As we sign more treaties, here is a checklist. A trade agreement is no longer only about reducing tariffs and enhancing market access. It is also about harmonizing regulatory and policy standards, especially environmental and labour. We may need to sacrifice some policy autonomy to get a good deal signed. This also means assuring foreign investors of investment protection. 

Second, the treaties must be measured only by the metric of job creation and not export dollar earnings. For this reason, India is now much more willing to join global value chains, even if the value addition within the country is a small fraction. This focus is about jobs of the future, and not necessarily about protecting current jobs. 

Third, we should be ready to discuss tricky issues like government procurement, data sovereignty, decarbonization and labour standards. These can no longer be called non-trade issues, and hence our preparation for negotiations needs to be much stronger. We need new capabilities built for this.

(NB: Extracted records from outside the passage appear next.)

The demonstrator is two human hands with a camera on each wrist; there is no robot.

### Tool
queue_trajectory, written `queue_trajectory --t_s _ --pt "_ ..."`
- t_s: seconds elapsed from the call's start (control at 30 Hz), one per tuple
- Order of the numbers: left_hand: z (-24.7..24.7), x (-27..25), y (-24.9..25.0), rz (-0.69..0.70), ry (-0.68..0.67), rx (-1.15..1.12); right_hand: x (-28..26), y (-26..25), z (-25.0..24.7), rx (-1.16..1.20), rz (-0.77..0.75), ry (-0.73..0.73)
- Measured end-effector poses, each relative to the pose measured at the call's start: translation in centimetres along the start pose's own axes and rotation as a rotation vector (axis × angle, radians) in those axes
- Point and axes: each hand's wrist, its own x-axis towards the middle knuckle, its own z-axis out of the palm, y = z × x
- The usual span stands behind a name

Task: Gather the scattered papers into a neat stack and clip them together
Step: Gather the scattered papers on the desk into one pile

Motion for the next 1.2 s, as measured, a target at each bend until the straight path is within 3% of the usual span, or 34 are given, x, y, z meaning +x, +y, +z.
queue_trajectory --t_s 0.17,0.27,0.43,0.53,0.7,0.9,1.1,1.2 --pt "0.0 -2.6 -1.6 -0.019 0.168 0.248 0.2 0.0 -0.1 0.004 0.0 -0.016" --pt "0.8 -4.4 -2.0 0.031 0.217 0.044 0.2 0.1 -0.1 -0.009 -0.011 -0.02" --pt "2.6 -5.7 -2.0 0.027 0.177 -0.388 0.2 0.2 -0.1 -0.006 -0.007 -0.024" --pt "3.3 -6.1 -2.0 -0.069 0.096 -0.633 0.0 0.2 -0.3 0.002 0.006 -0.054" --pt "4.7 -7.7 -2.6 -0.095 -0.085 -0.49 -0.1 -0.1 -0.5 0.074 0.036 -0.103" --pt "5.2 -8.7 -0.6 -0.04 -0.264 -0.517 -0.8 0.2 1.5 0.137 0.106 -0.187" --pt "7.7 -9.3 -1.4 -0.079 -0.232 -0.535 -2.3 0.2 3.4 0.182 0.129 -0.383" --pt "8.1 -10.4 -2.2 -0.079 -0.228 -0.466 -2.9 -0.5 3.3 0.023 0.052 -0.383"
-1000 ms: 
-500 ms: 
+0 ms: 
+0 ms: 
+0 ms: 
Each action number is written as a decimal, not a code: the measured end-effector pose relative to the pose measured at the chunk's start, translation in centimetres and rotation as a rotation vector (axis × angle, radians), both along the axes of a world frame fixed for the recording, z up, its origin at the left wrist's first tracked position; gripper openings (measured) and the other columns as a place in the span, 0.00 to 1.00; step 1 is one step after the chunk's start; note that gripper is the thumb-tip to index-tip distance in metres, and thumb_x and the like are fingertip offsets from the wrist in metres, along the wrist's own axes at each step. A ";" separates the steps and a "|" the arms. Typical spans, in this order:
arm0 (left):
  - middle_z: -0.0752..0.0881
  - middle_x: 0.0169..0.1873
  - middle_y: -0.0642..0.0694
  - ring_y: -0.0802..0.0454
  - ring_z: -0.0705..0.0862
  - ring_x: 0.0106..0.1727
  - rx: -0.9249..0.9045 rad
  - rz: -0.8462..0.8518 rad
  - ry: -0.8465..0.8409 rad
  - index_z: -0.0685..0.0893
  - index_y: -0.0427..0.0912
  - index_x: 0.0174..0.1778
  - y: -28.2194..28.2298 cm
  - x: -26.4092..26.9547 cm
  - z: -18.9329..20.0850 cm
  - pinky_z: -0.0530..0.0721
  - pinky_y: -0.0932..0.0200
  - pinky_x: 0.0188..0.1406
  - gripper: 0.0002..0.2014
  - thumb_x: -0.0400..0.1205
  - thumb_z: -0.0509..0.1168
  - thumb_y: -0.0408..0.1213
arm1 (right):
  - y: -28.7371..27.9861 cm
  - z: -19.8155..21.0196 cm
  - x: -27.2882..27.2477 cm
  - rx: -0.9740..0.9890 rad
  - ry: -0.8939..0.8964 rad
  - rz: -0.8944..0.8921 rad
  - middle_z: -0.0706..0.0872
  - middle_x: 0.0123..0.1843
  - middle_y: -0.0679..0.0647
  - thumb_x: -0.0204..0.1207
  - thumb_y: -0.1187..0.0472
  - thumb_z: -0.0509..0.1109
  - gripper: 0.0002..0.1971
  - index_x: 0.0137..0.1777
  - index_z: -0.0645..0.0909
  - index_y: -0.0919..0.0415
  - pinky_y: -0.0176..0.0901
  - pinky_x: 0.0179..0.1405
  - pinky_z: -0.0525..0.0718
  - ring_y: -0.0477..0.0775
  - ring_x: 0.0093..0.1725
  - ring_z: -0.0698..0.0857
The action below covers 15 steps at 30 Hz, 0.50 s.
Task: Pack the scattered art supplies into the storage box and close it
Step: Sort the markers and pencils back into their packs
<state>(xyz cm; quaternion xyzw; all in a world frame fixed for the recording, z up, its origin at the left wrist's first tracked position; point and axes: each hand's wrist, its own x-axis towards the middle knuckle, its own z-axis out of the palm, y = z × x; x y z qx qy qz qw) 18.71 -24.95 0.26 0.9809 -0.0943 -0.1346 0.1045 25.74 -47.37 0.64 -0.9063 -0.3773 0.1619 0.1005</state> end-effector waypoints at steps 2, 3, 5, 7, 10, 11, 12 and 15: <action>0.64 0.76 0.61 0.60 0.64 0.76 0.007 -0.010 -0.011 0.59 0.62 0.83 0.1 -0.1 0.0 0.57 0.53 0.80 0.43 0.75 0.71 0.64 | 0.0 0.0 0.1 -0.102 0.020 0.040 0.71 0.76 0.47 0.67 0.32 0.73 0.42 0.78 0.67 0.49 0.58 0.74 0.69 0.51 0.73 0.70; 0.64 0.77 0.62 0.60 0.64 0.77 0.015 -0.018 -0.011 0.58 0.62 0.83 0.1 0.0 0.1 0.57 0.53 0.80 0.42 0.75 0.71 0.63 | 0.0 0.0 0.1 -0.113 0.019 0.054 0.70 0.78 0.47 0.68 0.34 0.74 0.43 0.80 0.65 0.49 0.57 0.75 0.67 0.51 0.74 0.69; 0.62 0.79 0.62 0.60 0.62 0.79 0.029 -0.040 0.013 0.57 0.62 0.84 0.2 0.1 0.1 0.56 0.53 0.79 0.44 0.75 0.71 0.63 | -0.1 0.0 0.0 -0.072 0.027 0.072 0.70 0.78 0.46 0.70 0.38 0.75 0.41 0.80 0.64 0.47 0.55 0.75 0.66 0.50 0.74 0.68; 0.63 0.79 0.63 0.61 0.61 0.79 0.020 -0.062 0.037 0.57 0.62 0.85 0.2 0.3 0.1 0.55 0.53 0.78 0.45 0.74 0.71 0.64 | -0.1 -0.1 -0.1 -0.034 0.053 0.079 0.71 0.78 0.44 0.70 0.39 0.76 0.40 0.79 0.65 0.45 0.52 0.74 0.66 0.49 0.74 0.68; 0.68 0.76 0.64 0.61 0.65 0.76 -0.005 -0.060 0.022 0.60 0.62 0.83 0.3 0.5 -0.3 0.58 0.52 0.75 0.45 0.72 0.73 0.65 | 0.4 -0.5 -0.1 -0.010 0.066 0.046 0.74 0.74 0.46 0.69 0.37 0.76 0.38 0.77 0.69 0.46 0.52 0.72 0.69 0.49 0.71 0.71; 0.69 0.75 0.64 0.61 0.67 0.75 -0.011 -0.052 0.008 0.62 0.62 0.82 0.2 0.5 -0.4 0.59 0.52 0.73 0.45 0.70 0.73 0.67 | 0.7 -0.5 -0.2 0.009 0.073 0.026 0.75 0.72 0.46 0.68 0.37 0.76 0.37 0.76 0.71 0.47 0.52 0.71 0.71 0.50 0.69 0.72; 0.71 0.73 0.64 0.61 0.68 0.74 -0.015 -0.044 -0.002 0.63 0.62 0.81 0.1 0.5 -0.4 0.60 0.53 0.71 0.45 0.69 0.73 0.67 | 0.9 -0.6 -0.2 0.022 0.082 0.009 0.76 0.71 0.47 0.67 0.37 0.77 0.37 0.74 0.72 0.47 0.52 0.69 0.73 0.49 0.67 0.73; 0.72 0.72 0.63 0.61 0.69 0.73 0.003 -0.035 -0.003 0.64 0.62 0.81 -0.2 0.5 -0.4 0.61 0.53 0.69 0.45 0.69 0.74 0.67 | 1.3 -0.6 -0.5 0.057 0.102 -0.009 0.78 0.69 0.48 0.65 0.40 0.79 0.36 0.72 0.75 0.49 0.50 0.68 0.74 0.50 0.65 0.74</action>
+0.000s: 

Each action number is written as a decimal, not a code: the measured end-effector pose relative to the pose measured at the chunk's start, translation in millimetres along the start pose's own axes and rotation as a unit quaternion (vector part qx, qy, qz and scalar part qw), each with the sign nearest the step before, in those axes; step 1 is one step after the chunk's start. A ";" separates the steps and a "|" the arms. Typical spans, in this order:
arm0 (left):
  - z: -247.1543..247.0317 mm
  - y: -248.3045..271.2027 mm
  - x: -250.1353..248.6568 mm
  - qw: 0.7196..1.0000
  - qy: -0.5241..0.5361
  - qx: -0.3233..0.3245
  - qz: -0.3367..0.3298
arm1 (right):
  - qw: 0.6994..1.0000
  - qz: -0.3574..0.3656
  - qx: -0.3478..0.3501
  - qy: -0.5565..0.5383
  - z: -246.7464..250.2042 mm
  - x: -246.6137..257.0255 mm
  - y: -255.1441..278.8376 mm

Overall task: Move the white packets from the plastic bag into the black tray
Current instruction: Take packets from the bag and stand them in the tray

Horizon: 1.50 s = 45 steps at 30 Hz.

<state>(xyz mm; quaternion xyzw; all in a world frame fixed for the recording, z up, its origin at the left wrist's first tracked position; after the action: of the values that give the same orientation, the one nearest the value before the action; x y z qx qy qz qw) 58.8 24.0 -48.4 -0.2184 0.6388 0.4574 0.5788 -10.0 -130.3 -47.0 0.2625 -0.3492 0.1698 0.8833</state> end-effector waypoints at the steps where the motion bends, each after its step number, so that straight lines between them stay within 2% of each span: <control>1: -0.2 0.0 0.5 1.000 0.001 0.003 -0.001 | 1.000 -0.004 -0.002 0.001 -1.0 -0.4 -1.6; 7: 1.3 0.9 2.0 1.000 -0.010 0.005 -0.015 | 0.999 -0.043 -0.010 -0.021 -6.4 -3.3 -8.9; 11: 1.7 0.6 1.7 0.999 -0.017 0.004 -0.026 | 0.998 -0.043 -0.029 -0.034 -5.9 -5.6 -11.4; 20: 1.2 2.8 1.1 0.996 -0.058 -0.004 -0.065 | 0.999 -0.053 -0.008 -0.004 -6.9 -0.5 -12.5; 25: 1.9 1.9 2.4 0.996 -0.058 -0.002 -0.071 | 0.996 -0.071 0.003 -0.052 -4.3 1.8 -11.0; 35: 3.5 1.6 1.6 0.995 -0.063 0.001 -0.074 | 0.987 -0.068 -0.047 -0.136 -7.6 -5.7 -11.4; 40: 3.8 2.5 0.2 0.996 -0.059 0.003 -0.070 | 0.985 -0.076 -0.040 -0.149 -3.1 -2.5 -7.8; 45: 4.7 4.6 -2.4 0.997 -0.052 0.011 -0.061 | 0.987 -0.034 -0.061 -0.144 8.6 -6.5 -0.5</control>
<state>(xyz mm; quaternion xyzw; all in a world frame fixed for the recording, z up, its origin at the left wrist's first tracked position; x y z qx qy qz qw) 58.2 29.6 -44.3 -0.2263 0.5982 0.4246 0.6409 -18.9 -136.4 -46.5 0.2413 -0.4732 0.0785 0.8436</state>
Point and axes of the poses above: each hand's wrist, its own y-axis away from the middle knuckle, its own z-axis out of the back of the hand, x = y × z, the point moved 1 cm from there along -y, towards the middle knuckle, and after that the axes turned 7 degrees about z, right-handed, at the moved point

India is that rare Asian country which runs a consistent trade deficit and has still received almost $1 trillion as foreign investment since 2000. India’s foreign exchange reserves of $650 billion did not accumulate on the back of a trade surplus, but the confidence of foreigners pouring in investments.

The growth of our service exports is nothing short of spectacular, having grown from $53 billion to $338 billion in two decades at twice the global rate. These have moved from just offshoring or ‘body shopping’ to occupying a much higher place in the value chain in the form of global capability centres (GCCs) in India. 

Soon, there will be 3,000 such GCC’s located in India. In such a scenario, our service exports could touch $1 trillion in less than a decade, so long as we strengthen the creation of domestic human capital, skills and infrastructure.